Shaquille O'Neal y Jason Williams dirigieron a los Miami Heat a su primera final de la NBA tras derrotar (95-78) a los Detroit Pistons. Con este triunfo, Miami ganó 4-2 la serie y le arrebató además a Detroit el título de la Conferencia Este. O'Neal, con 28 puntos y 16 rebotes, y Williams, con 21 puntos, suplieron la baja ofensiva del Wade, que jugó el partido afectado por una repentina gripe.
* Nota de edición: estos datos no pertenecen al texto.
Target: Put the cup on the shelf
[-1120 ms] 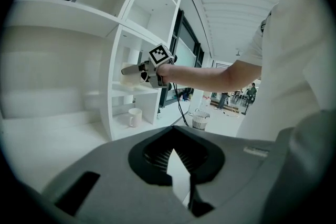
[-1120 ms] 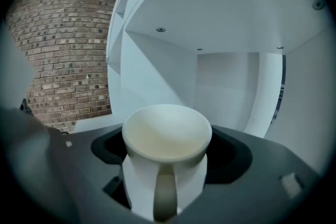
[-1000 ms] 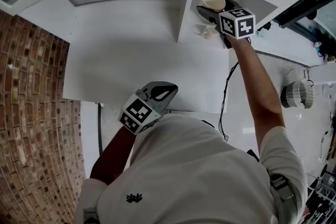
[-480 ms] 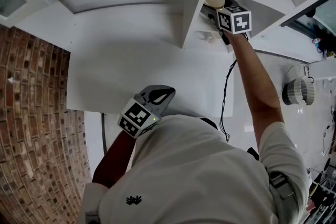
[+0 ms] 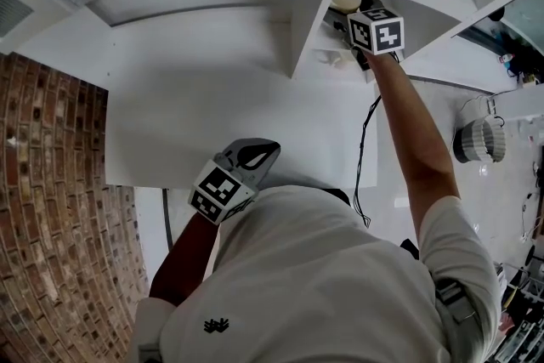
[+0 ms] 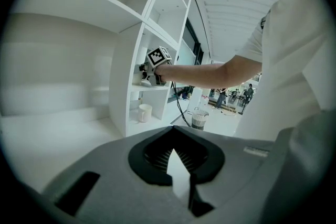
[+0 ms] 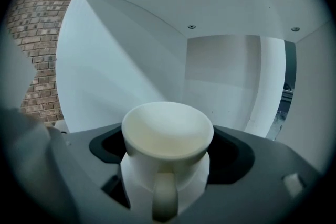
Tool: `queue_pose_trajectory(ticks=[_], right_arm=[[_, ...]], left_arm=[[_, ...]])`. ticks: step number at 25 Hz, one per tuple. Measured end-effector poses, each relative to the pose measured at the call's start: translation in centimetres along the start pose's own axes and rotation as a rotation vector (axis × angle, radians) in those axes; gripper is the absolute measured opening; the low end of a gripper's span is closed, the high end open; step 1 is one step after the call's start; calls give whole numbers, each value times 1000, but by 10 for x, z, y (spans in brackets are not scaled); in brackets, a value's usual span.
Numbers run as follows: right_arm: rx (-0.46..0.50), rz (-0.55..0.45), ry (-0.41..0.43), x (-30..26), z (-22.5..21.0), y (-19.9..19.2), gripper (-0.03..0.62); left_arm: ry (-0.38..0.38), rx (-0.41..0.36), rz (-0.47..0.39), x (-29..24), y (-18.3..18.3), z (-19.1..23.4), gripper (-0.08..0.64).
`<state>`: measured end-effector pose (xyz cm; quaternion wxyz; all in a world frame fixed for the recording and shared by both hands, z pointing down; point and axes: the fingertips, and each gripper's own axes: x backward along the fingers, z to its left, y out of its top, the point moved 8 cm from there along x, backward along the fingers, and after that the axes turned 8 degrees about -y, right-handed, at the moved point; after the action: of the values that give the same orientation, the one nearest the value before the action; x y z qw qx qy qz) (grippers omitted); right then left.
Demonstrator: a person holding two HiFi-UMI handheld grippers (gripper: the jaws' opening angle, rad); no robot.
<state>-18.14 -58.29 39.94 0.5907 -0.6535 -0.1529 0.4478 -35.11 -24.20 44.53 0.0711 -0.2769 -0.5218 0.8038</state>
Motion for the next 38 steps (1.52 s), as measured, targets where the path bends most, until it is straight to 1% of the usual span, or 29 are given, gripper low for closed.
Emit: queue_pose_trajectory(ticks=[3,8,15,22,27,30,32,34,38], right_arm=[[-7,7,-5,2,-1,-3,474],[-6,21,-13,13,-1,-8,482],[-9,31,-22,31,-3,-22,480],[-35,35,-40,59,-4,-42,459],[-55,21,-61,85,-9,-61,421],[-68,20,-75,98,-11,-75,379],[-72,15,-83,109,-12,-84,317],[-86,11,-84,121,-13,-94,282],[-120,10,-78,144,-16,-112,238]], left_arm=[[-4,-3,3,0,-1,0,6],[-17,-4,10,0,-3,-1,6],[-56,-19,25,-13,-1,-4,6],[-93,-30,61,-29,-6,-18,6],[-119,-41,69,-43,-3,-35,6],[-126,-44,91,-51,-7,-44,6],[-130,-47,103,-58,-8,-52,6],[-133,-53,106,-64,-6,-60,6],[-127,-59,103,-78,-2,-81,6]])
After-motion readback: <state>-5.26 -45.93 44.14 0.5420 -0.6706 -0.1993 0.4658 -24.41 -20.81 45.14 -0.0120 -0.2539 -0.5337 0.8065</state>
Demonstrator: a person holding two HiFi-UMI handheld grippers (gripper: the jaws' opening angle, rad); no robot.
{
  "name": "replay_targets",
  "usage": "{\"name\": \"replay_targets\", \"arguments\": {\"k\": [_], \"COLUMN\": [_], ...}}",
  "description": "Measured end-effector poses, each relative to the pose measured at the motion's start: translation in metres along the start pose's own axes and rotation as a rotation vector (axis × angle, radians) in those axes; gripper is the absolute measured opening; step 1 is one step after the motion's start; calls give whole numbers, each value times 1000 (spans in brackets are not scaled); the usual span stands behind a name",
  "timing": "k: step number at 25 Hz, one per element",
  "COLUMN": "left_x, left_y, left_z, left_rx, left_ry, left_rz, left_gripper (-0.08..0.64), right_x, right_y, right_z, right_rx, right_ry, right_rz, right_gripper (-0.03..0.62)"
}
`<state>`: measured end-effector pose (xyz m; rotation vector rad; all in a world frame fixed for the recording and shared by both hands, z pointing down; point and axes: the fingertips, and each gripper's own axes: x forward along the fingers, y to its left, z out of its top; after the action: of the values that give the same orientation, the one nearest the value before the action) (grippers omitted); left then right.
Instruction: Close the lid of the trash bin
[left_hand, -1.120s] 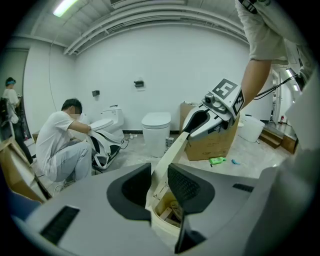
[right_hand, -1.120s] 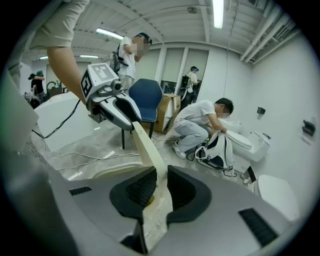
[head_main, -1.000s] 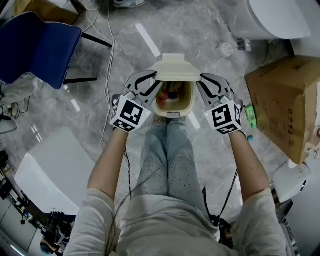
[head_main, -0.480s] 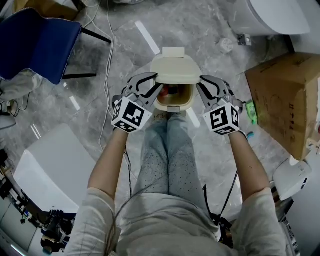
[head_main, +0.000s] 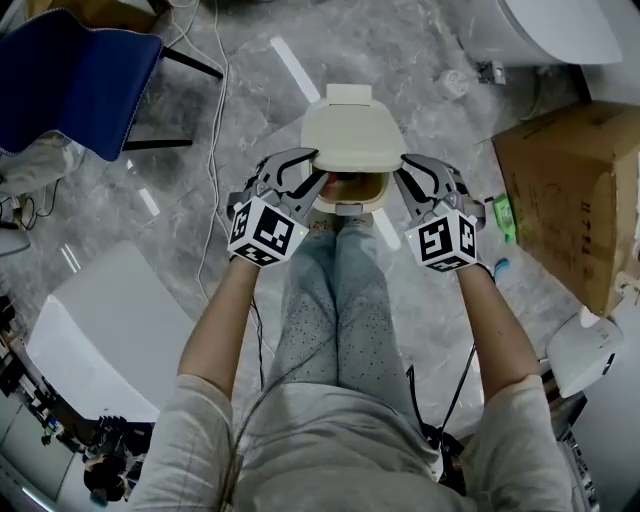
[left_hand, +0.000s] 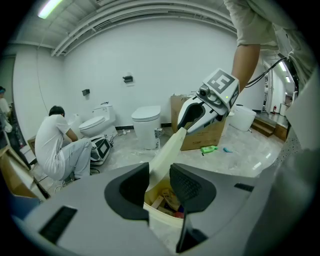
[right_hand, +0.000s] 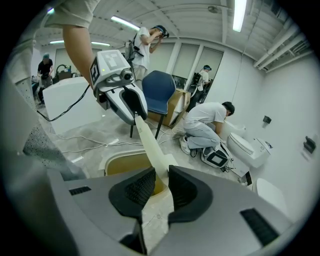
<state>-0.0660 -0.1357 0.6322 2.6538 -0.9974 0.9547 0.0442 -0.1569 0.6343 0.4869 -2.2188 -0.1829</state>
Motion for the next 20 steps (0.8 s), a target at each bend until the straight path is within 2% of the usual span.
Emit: {"name": "replay_targets", "arguments": {"k": [5,11,20], "left_x": [1,3,8], "left_y": [-10,-25,-39], "left_z": [-9,-24,-42], "left_rx": [3,50,79], "left_ry": [10,46,91], "left_rz": [-8,-31,-49], "left_gripper": [140,146,153], "right_x": [1,2,6], "right_y": [11,28,45], "right_z": [-7,-18,-31], "right_rx": [-29,-97,-120], "right_ry": [12,28,40], "right_rz": [11,45,72], "right_gripper": [97,103,110]}}
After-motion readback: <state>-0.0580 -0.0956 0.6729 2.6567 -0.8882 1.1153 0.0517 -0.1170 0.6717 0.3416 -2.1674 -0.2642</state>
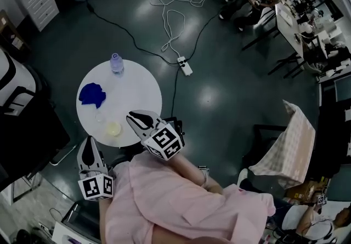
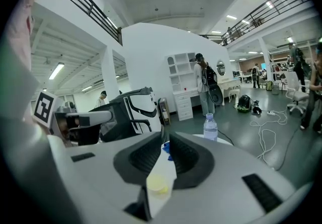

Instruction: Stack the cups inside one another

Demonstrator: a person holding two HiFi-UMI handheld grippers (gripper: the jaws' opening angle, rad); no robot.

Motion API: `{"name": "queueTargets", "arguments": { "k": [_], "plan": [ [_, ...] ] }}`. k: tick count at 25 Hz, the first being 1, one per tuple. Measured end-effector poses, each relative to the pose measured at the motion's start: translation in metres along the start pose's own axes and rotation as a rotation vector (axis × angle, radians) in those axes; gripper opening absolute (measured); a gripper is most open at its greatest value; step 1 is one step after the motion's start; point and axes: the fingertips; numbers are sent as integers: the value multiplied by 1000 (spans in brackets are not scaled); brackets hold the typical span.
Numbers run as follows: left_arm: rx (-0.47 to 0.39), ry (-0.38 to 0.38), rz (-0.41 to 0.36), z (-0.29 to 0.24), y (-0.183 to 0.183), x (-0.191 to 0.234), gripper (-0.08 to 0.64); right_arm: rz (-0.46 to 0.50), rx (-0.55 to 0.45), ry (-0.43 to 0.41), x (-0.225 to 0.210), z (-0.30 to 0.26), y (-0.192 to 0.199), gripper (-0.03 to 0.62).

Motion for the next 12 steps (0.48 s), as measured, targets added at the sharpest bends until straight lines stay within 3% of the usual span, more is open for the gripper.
{"name": "queueTargets", "arguments": {
  "k": [12],
  "plan": [
    [-1, 32, -20, -17, -12, 6, 9, -19, -2, 34, -5, -7, -3, 40]
  ]
}}
Point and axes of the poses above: the fingertips, and each gripper's own axes: z backward along the fingers, x to its left, y out of its underside, and after that the axes turned 1 degree about x, right-handed
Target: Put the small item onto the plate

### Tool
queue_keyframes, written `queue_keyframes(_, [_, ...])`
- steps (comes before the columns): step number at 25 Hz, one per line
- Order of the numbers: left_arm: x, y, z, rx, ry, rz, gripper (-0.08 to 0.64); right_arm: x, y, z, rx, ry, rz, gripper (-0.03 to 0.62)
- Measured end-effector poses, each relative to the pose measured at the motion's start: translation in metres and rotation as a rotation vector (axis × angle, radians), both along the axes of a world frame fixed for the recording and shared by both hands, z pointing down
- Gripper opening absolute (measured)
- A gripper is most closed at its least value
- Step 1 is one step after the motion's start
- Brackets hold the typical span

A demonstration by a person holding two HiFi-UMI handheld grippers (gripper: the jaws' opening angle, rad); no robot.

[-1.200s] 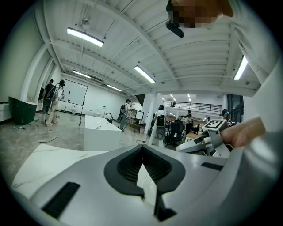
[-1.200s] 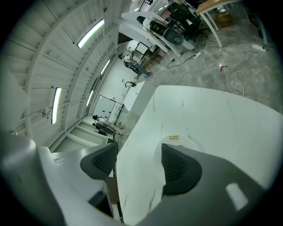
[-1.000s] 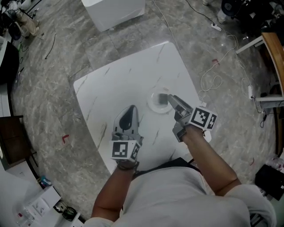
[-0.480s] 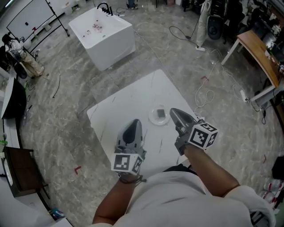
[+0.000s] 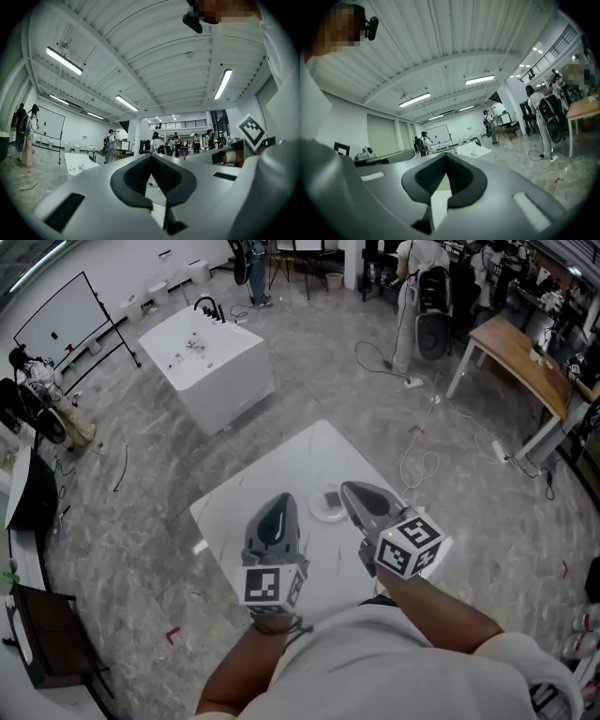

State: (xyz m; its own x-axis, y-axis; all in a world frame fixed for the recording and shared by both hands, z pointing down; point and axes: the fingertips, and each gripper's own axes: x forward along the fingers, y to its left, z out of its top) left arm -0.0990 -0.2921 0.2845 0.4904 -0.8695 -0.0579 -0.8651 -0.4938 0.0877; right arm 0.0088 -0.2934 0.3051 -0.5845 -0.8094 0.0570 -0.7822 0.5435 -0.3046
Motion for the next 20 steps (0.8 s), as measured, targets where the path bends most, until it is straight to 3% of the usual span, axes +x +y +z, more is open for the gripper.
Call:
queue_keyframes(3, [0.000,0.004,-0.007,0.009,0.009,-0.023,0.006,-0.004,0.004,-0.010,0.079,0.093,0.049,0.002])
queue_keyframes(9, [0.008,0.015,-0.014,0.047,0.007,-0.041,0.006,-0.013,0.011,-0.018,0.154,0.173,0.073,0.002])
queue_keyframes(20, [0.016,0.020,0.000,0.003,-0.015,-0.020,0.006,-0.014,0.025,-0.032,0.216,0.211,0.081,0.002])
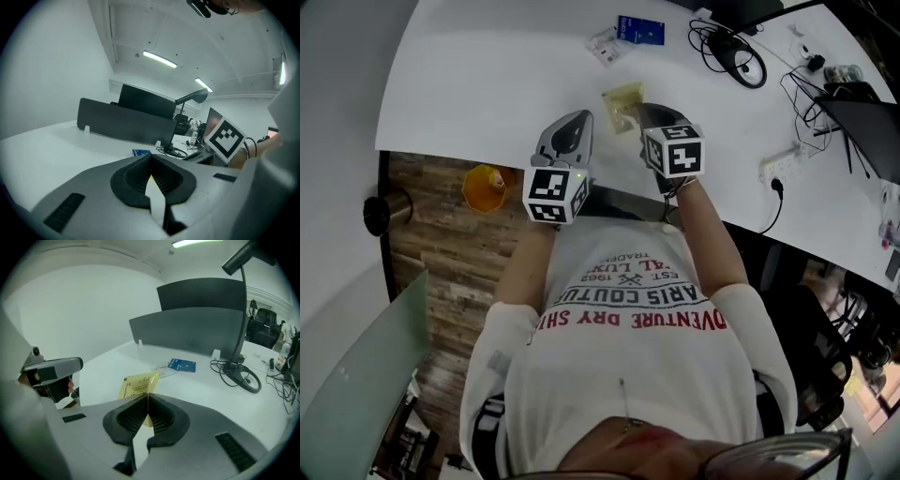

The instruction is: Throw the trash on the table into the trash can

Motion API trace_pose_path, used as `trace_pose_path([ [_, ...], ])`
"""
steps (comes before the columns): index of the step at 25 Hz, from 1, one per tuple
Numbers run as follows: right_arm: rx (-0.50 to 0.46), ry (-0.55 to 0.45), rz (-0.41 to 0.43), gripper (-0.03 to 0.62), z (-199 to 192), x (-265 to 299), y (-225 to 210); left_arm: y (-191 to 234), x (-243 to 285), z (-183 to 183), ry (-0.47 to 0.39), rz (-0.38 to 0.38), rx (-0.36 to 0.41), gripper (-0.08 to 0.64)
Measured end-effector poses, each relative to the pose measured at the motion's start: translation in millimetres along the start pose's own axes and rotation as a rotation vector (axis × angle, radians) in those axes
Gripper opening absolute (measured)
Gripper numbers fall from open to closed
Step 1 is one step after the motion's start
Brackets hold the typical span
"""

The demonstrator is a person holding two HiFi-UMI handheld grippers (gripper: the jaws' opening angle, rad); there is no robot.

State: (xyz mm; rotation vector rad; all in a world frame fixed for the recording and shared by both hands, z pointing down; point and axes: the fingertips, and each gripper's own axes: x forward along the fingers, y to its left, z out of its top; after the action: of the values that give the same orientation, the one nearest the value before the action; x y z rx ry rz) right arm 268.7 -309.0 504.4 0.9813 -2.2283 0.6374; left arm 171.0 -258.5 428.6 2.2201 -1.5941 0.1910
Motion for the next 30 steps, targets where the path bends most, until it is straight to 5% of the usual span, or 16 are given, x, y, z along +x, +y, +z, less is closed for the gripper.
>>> trace_pose_path([
  [11, -0.228, 0.033, 0.296, 0.028, -9, 20, 155, 79, -137, -33, -0.089, 0.362, -0.115, 0.023],
  [19, -0.405, 0.106, 0.491, 0.028, -17, 69, 338, 188, -275, -71, -0.127, 0.602, -0.245, 0.023],
  [30, -0.631, 0.339, 0.691, 0.028, -133, 182, 555, 330, -441, -204, -0.113, 0.873, -0.505, 0.023],
])
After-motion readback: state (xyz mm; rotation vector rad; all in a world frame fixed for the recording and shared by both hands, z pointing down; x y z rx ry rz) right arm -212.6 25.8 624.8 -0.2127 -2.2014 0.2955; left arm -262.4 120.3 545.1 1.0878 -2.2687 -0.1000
De la mano de su gigante O'Neal y de Williams, los Heat se hicieron con el mando mediado el primer cuarto (25-20). El conjunto de Pat Riley estuvo casi seis minutos sin anotar entre el final del primer tramo y principios del segundo, pero Detroit no pudo aprovechar el lapsus porque también congeló su ofensiva. Wade encestó dos canastas seguidas, sus únicas en esa primera mitad, y Miami comenzó a distanciarse, beneficiada por el dominio de O'Neal bajo los tableros.
Los Heat tuvieron hasta 13 puntos de ventaja, pero en el final del segundo cuarto los Pistons volvieron a encontrar su tiro y redujeron la diferencia al descanso (47-36). Los Pistons, animados por varias canastas de Richard Hamilton, descontaron algo en el cuarto final, pero cuando más animados estaban, Williams y O'Neal les bajaron las esperanzas. El rival de los Heat en la final será el ganador de la serie entre los Mavericks y los Suns, con ventaja parcial de los tejanos por 3-2.